Nitric oxide, an endothelium-derived relaxing factor (EDRF), is biosynthesized endogenously from L-arginine, oxygen, and NADPH by various nitric oxide synthase (NOS) enzymes. Reduction of inorganic nitrate may also make nitric oxide. One of the main enzymatic targets of nitric oxide is guanylyl cyclase. The binding of nitric oxide to the heme region of the enzyme leads to activation, in the presence of iron. Nitric oxide is highly reactive (having a lifetime of a few seconds), yet diffuses freely across membranes. These attributes make nitric oxide ideal for a transient paracrine (between adjacent cells) and autocrine (within a single cell) signaling molecule.
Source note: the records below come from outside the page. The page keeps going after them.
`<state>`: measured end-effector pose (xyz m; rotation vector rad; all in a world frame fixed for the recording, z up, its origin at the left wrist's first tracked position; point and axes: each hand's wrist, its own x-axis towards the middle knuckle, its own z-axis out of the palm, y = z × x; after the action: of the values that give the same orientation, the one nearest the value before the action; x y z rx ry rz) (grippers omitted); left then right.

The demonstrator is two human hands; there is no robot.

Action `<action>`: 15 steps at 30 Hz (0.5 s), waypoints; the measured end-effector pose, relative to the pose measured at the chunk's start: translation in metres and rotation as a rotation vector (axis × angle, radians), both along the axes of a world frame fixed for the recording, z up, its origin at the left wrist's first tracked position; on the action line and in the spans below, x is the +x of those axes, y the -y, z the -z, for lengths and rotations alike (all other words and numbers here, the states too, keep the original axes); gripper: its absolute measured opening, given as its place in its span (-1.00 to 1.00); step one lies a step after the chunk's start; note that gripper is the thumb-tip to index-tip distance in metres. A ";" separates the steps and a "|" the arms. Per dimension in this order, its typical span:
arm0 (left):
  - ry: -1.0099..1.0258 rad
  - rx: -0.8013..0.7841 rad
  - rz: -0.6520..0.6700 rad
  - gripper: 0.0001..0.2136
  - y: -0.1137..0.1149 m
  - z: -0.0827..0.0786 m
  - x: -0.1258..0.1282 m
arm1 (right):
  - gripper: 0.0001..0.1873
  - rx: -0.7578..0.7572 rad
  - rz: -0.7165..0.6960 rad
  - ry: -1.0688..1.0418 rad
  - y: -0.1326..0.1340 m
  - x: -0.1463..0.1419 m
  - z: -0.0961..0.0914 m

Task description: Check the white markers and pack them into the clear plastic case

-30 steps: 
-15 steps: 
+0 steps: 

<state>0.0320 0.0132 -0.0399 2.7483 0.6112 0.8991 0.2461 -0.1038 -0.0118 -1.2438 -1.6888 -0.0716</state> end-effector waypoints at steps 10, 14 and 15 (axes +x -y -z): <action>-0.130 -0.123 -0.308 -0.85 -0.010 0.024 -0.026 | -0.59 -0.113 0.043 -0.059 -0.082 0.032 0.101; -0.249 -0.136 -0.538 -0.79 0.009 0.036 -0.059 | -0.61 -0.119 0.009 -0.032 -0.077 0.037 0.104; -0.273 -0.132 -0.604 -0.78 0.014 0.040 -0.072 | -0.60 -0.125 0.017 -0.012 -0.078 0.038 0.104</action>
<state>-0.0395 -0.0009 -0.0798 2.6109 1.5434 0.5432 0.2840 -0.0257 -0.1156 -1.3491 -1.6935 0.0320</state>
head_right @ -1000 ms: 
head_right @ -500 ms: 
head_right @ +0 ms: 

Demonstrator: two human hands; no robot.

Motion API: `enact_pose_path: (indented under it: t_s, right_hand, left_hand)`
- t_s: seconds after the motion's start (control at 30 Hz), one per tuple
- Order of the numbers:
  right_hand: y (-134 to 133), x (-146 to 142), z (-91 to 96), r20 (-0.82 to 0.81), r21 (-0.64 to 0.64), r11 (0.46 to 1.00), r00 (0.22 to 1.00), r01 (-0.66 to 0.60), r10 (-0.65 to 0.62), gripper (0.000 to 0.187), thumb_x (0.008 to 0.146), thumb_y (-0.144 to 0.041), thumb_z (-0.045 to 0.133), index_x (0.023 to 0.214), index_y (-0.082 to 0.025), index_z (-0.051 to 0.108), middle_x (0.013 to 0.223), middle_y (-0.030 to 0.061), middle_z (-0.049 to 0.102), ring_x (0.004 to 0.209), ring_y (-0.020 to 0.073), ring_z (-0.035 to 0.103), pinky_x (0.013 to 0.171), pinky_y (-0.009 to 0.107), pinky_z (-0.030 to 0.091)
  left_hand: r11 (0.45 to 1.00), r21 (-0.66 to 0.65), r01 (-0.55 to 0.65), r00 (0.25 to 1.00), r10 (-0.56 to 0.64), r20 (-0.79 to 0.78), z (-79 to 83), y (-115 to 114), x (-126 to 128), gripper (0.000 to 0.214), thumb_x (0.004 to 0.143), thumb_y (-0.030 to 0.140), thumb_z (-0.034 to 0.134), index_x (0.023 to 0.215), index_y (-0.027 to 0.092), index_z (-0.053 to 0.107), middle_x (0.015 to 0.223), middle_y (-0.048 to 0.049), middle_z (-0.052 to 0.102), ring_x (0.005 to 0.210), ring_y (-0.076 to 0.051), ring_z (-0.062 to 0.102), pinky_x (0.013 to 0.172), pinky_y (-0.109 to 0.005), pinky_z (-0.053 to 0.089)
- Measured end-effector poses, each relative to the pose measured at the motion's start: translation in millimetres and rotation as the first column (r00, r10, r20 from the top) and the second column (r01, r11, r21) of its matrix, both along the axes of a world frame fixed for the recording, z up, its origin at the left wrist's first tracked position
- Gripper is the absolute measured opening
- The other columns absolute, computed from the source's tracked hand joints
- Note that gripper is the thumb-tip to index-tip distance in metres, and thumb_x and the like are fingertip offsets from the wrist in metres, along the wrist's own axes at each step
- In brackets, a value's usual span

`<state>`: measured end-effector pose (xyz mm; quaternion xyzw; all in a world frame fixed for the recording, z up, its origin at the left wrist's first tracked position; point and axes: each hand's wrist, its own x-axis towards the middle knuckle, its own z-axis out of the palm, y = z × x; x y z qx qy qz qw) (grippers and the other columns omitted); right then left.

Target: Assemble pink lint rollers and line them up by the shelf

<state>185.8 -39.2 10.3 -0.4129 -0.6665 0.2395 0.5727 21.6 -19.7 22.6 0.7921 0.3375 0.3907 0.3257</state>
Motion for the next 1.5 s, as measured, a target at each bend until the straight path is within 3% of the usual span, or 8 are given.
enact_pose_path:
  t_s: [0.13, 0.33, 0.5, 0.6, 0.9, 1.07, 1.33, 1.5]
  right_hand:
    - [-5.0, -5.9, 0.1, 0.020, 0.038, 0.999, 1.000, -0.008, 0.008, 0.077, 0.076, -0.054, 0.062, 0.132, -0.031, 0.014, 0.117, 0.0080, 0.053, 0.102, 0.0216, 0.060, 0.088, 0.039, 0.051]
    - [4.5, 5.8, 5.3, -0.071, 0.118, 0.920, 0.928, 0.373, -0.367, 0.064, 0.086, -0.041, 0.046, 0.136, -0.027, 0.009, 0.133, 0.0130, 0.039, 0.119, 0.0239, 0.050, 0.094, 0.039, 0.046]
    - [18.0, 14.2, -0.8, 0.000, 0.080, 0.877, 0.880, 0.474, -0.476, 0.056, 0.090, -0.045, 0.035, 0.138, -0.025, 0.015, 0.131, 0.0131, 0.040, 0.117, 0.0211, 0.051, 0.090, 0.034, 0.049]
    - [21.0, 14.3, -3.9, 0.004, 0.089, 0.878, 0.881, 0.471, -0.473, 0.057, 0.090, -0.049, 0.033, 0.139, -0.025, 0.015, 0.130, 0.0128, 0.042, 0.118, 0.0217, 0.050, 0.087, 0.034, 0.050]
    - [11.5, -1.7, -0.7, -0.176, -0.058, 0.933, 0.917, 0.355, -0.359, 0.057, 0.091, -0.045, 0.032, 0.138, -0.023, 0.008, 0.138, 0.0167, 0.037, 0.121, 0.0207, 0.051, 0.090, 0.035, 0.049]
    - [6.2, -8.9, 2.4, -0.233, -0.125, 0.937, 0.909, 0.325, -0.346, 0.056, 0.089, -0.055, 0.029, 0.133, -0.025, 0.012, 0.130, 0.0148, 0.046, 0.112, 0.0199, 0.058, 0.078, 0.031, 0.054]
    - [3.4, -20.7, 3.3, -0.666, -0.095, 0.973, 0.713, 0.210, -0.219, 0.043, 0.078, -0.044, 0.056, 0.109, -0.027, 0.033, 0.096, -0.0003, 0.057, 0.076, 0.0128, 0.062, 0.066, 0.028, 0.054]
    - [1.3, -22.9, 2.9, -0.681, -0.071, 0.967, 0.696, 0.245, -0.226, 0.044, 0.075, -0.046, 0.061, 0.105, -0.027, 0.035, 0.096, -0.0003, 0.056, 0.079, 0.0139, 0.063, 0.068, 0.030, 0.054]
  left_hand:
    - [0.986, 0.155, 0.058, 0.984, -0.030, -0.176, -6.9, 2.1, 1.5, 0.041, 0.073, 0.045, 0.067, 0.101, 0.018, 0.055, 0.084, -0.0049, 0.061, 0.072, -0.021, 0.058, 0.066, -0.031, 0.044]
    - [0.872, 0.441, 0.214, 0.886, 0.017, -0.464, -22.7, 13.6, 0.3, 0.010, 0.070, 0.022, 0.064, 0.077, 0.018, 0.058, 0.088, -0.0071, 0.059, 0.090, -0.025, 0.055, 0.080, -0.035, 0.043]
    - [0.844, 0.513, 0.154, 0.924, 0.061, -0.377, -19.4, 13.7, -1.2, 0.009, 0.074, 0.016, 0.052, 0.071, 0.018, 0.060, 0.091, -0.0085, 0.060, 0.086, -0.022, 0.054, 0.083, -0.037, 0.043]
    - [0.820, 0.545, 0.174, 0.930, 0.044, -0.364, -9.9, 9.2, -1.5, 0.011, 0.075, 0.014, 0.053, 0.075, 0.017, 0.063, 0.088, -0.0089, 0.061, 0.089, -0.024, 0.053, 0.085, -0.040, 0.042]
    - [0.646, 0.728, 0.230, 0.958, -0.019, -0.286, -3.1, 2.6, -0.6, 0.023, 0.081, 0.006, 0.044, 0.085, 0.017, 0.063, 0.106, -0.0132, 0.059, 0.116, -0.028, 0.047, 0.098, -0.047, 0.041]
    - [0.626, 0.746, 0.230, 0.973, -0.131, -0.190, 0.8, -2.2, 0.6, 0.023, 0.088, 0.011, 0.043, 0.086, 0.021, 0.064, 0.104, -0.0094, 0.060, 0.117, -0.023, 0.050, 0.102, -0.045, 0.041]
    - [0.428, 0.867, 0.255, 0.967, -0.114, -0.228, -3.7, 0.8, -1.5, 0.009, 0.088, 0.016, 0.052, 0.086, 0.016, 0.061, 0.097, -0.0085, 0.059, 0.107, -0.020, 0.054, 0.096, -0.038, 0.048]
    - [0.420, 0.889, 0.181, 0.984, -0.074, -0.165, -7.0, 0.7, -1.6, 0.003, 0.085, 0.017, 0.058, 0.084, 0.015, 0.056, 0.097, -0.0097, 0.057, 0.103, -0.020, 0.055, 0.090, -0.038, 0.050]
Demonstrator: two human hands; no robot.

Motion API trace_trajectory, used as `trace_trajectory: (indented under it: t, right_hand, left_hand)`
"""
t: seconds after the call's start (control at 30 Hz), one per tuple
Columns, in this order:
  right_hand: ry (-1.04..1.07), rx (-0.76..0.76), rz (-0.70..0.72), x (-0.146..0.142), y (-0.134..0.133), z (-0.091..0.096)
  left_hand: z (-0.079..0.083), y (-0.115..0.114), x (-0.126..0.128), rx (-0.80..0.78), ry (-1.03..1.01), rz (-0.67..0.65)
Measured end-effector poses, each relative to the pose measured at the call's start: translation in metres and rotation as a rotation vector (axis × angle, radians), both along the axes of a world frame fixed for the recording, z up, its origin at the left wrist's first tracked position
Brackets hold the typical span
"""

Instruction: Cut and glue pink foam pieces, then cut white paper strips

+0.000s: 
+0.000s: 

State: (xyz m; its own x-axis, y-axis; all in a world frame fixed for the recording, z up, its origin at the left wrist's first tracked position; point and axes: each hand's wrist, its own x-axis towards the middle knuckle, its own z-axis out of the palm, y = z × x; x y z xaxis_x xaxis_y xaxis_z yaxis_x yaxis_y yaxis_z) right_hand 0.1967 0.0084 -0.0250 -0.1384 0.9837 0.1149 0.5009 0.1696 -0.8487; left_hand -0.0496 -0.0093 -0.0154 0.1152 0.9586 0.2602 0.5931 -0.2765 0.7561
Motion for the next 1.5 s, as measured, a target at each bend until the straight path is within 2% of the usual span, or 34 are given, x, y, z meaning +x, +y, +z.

Once nitric oxide is converted to nitrates and nitrites by oxygen and water, cell signaling is deactivated.

The endothelium (inner lining) of blood vessels uses nitric oxide to signal the surrounding smooth muscle to relax, resulting in vasodilation and increasing blood flow. Sildenafil (Viagra) is a drug that uses the nitric oxide pathway. Sildenafil does not produce nitric oxide, but enhances the signals that are downstream of the nitric oxide pathway by protecting cyclic guanosine monophosphate (cGMP) from degradation by cGMP-specific phosphodiesterase type 5 (PDE5) in the corpus cavernosum, allowing for the signal to be enhanced, and thus vasodilation. Another endogenous gaseous transmitter, hydrogen sulfide (H2S) works with NO to induce vasodilation and angiogenesis in a cooperative manner.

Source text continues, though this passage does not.